What do you prefer about the Kono Fujiyama over KS? I picked up a Kono Fujiyama around the same time as my KS, prob one of the most beautifully crafted knives I've owned—but I didn't jive with it, so finally ended up selling it not too long ago.


----------



## NO ChoP! (Feb 16, 2020)

As heat treat was a recent topic; Masamoto vs. Ikeda would be a valid comparison. Both same steel. I have owned two KS, as I really like the profile, but that edge retention is truly horrendous. Ikeda on the other hand, I have a hard time believing it's actually shirogami.

Also, on a different note. Since you will be constantly sharpening the KS, you will be wearing it down quickly, and that particular profile is extremely nuanced and very difficult to maintain. I bet many end up with a large, clunky flat spot.


----------



## Keith Sinclair (Feb 16, 2020)

Masamoto's changed over the years.

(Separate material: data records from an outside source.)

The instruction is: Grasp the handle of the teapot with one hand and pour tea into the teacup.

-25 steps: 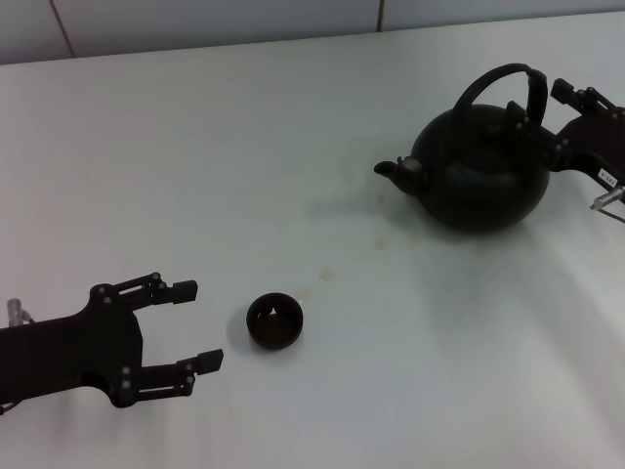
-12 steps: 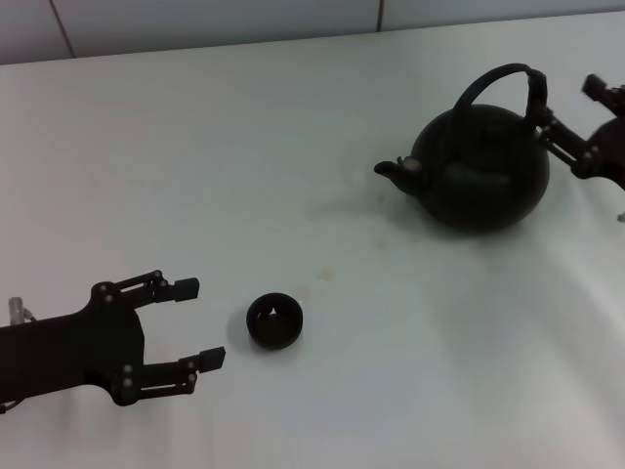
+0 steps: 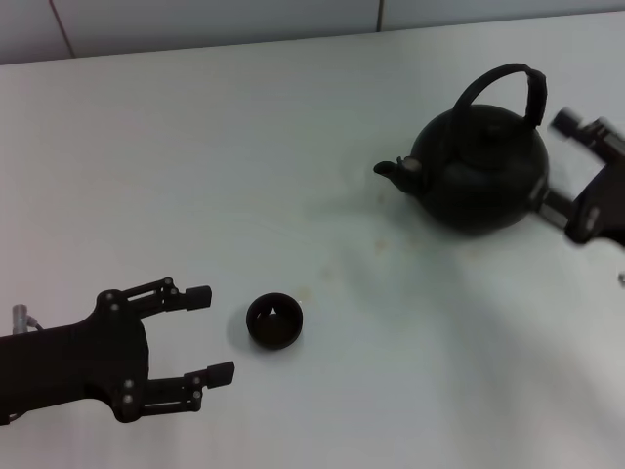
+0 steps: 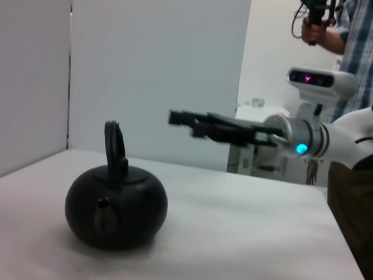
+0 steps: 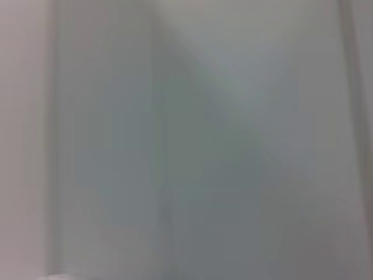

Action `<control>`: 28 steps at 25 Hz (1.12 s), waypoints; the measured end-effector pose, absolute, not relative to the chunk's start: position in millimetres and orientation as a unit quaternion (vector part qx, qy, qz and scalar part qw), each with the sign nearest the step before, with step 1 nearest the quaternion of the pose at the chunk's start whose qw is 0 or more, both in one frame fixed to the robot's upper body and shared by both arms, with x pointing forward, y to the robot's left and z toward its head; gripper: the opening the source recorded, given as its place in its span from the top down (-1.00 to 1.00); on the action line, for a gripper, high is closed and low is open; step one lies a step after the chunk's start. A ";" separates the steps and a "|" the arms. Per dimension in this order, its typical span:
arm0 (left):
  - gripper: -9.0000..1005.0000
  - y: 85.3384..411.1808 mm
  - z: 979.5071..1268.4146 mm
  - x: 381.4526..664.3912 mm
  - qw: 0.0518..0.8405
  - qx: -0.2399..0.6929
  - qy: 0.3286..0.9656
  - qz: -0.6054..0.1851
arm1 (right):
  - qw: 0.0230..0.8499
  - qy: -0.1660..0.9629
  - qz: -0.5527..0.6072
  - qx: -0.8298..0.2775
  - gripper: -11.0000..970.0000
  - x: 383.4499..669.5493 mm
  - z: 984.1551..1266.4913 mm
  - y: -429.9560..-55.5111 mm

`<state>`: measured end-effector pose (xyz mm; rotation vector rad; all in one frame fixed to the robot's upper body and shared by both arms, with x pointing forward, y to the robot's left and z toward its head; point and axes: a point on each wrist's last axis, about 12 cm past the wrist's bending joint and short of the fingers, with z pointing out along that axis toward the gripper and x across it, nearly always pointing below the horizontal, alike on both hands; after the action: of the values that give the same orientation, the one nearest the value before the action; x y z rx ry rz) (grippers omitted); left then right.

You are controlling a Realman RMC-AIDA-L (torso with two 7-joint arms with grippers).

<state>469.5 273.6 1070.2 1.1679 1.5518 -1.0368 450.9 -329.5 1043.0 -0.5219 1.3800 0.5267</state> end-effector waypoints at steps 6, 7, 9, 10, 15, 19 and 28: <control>-0.62 274.4 1071.2 466.0 0.457 0.469 0.622 -0.429 | 0.643 0.609 0.331 -0.327 -0.56 436.0 1050.8 -322.6; -0.62 274.6 1071.0 465.6 0.457 0.469 0.622 -0.429 | 0.636 0.607 0.341 -0.334 -0.56 433.6 1051.8 -322.6; -0.62 275.0 1070.3 464.3 0.457 0.470 0.621 -0.429 | 0.625 0.602 0.357 -0.347 -0.56 425.1 1053.0 -324.0; -0.62 275.0 1070.3 464.3 0.457 0.470 0.621 -0.429 | 0.625 0.602 0.357 -0.347 -0.56 425.1 1053.0 -324.0; -0.62 274.7 1068.1 459.4 0.458 0.470 0.615 -0.436 | 0.621 0.609 0.350 -0.348 -0.56 416.4 1048.1 -324.9; -0.62 275.4 1067.2 457.3 0.458 0.468 0.616 -0.438 | 0.618 0.609 0.352 -0.352 -0.56 410.3 1046.1 -324.7; -0.62 276.2 1067.1 456.5 0.458 0.467 0.616 -0.438 | 0.591 0.618 0.361 -0.372 -0.56 410.6 1037.6 -315.2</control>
<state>456.5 276.2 1067.1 1.1519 1.5191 -1.0798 410.6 -315.2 1037.6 -0.8646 1.4386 0.8398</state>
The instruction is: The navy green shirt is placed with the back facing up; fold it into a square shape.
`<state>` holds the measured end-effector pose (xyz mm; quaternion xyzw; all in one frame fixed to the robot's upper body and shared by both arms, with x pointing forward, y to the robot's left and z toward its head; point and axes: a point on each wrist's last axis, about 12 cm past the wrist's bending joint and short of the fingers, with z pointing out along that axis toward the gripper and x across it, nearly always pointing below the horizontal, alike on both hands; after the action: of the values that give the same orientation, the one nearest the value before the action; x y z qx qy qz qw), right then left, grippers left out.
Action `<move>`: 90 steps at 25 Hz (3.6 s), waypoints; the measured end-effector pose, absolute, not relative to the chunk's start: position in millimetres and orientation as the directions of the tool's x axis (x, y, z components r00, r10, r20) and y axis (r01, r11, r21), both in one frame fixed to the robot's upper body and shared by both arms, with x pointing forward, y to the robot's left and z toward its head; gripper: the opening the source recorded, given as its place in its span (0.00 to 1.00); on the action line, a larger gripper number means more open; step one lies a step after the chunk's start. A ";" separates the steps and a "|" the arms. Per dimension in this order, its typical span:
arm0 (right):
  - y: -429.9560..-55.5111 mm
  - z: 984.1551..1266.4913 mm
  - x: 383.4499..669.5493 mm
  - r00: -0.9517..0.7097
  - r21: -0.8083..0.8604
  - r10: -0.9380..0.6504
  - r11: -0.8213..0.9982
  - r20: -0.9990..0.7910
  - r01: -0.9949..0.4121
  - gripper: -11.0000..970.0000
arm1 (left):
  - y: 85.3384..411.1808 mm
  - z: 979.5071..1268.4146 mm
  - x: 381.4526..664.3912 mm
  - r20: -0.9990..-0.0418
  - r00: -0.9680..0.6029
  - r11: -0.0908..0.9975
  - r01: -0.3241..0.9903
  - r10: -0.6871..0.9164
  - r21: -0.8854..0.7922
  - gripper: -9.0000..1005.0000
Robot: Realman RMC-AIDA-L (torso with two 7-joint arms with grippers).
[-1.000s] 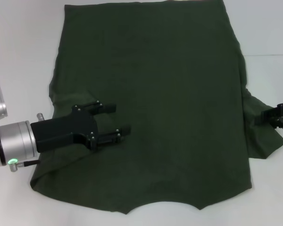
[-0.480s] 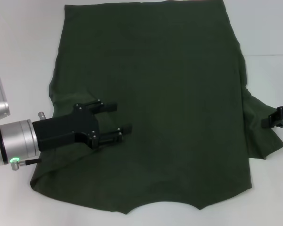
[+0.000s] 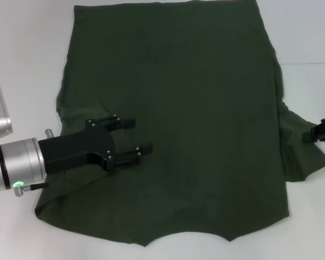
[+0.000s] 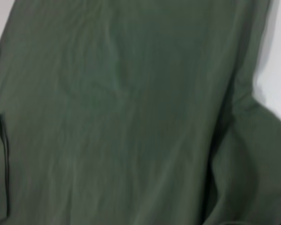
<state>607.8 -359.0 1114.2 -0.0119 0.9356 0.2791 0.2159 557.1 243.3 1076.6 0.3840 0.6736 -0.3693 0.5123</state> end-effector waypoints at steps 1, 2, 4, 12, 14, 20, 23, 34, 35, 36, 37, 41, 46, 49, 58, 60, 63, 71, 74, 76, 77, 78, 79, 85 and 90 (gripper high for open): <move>-360.8 1116.3 608.3 -0.902 0.517 0.102 0.844 -0.420 -0.145 0.05 | 243.4 1076.6 557.1 -0.974 -0.180 0.433 0.895 0.138 -0.104 0.76; -362.9 1118.6 609.0 -0.897 0.515 0.106 0.844 -0.430 -0.147 0.05 | 243.5 1076.5 557.0 -0.974 -0.180 0.433 0.895 0.138 -0.105 0.76; -366.5 1124.4 610.6 -0.885 0.511 0.108 0.845 -0.452 -0.158 0.05 | 243.8 1076.3 556.7 -0.974 -0.181 0.435 0.894 0.136 -0.105 0.76; -366.1 1145.8 618.9 -0.855 0.493 0.070 0.840 -0.514 -0.228 0.05 | 244.5 1076.3 556.4 -0.974 -0.183 0.438 0.892 0.131 -0.109 0.76; -364.3 1150.8 621.3 -0.846 0.490 0.058 0.835 -0.529 -0.249 0.05 | 244.6 1076.4 556.4 -0.974 -0.185 0.439 0.892 0.130 -0.110 0.76; -352.4 1163.1 627.4 -0.822 0.474 -0.013 0.812 -0.570 -0.342 0.05 | 245.1 1076.8 556.6 -0.975 -0.184 0.442 0.890 0.126 -0.111 0.76; -342.7 1166.0 630.5 -0.811 0.457 -0.066 0.798 -0.581 -0.393 0.05 | 245.5 1077.0 556.8 -0.975 -0.183 0.442 0.890 0.127 -0.110 0.76; -289.7 1173.7 643.4 -0.746 0.365 -0.318 0.718 -0.585 -0.593 0.05 | 247.6 1077.5 556.6 -0.976 -0.178 0.445 0.889 0.128 -0.104 0.76; -285.4 1173.6 643.9 -0.739 0.356 -0.340 0.711 -0.581 -0.606 0.05 | 247.8 1077.6 556.6 -0.976 -0.177 0.445 0.890 0.128 -0.103 0.76; -280.6 1173.4 644.4 -0.733 0.347 -0.362 0.704 -0.576 -0.620 0.05 | 248.1 1077.8 556.6 -0.976 -0.176 0.445 0.890 0.128 -0.102 0.76; -276.4 1173.3 645.0 -0.727 0.339 -0.381 0.698 -0.571 -0.631 0.05 | 249.0 1078.2 556.7 -0.976 -0.174 0.446 0.889 0.130 -0.099 0.76; -261.4 1171.5 647.7 -0.710 0.309 -0.439 0.683 -0.551 -0.662 0.05 | 249.4 1078.3 556.5 -0.976 -0.173 0.447 0.889 0.131 -0.098 0.76; -247.4 1172.5 653.7 -0.694 0.282 -0.453 0.683 -0.559 -0.674 0.05 | 249.7 1078.2 557.0 -0.976 -0.173 0.451 0.887 0.131 -0.097 0.76; -243.9 1174.9 658.7 -0.694 0.271 -0.434 0.699 -0.575 -0.662 0.05 | 249.5 1078.2 557.0 -0.976 -0.173 0.451 0.887 0.131 -0.097 0.76; -238.7 1174.1 668.0 -0.698 0.244 -0.391 0.741 -0.601 -0.625 0.05 | 249.5 1079.2 558.4 -0.976 -0.171 0.452 0.887 0.132 -0.095 0.76; -239.6 1174.7 671.0 -0.693 0.230 -0.378 0.754 -0.613 -0.615 0.05 | 249.4 1079.4 558.6 -0.976 -0.173 0.452 0.887 0.131 -0.096 0.76; -240.5 1176.9 674.8 -0.681 0.211 -0.368 0.764 -0.634 -0.609 0.05 | 249.2 1079.7 559.0 -0.976 -0.174 0.452 0.887 0.130 -0.097 0.76; -232.2 1183.7 683.1 -0.633 0.167 -0.373 0.761 -0.679 -0.627 0.05 | 248.3 1080.0 559.5 -0.977 -0.175 0.454 0.885 0.125 -0.101 0.76; -227.8 1186.1 686.0 -0.614 0.154 -0.371 0.758 -0.697 -0.633 0.05 | 247.8 1080.0 559.4 -0.977 -0.176 0.453 0.885 0.124 -0.103 0.76; -224.7 1187.1 687.0 -0.606 0.150 -0.372 0.755 -0.703 -0.638 0.05 | 247.8 1080.0 559.5 -0.977 -0.177 0.453 0.885 0.123 -0.103 0.76; -222.9 1187.5 687.3 -0.602 0.149 -0.374 0.752 -0.706 -0.642 0.05 | 247.9 1080.1 559.5 -0.977 -0.176 0.455 0.885 0.122 -0.103 0.76; -221.4 1187.9 687.5 -0.599 0.148 -0.375 0.750 -0.707 -0.645 0.05 | 248.2 1080.2 559.6 -0.977 -0.176 0.456 0.884 0.121 -0.103 0.76; -219.8 1188.2 687.6 -0.597 0.150 -0.374 0.748 -0.709 -0.647 0.05 | 248.3 1080.3 559.7 -0.977 -0.176 0.457 0.883 0.120 -0.103 0.76; -211.2 1193.2 689.1 -0.581 0.172 -0.345 0.735 -0.738 -0.655 0.05 | 248.8 1080.2 559.6 -0.977 -0.178 0.459 0.882 0.118 -0.105 0.76; -201.0 1187.7 691.2 -0.576 0.156 -0.350 0.743 -0.739 -0.651 0.06 | 249.2 1080.6 560.0 -0.977 -0.177 0.460 0.882 0.119 -0.104 0.76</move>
<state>691.2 -201.0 1187.7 -0.2899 0.8625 0.2106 0.3574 560.0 249.2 1080.6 0.3705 0.6752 -0.3645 0.5235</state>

My favorite was my first that bought in 1982. 240mm Western handle. I paid 70-80 forget exact amount. A lot of money in those days. Had good distal taper. I wore that blade down to nothing over couple decades of massive amounts of cutting. Even when had other Carbon Masa's after couldn't retire found use for it. Masa's were the Japanese carbon knife available in Hawaii. Coming from Forschners they were awesome to me sharpened close to the stone to keep them thin. The most I paid for a 240mm over the years was 160.00.

Now the same knife at Cherry Japanese imports is close to 400.00. bought all my knives there until got my first computer. Korin, EBay. Early 2000's met Takeshi he was a sushi chef and was bringing in SB & DB knives from Japan This before started A Frames.


----------



## panda (Feb 16, 2020)

I would love to try a vintage one that is thick spined.


----------



## lemeneid (Feb 16, 2020)

DitmasPork said:


> What do you prefer about the Kono Fujiyama over KS? I picked up a Kono Fujiyama around the same time as my KS, prob one of the most beautifully crafted knives I've owned—but I didn't jive with it, so finally ended up selling it not too long ago.


The KS just doesn’t have that wow factor my other knives gave. It’s a good knife, not a great one. I get the same feeling with the KS as I do a $100 knife. It just gets sh1t done without being spectacular.


----------



## DitmasPork (Feb 16, 2020)

lemeneid said:


> The KS just doesn’t have that wow factor my other knives gave. It’s a good knife, not a great one. I get the same feeling with the KS as I do a $100 knife. It just gets sh1t done without being spectacular.



These days, I'd agree that the KS is a good knife, but at its current price I can find a number of knives that I consider much better.


----------



## Chuckles (Feb 17, 2020)

I would counter that there are also many at the same price that are worse.


----------



## Keith Sinclair (Feb 17, 2020)

Sure a Masamoto can do the work. Knife skills and sharpening are not discussed here as much as how good or bad a knife is. The 240 can cut at speed with even cuts and a sharp edge that is easy to touch up.

Would not buy one at 400.00+
Only used mono carbons or iron clad at work. Using every day just dry well at end of shift. Let them patina only yanagiba keep shiny. 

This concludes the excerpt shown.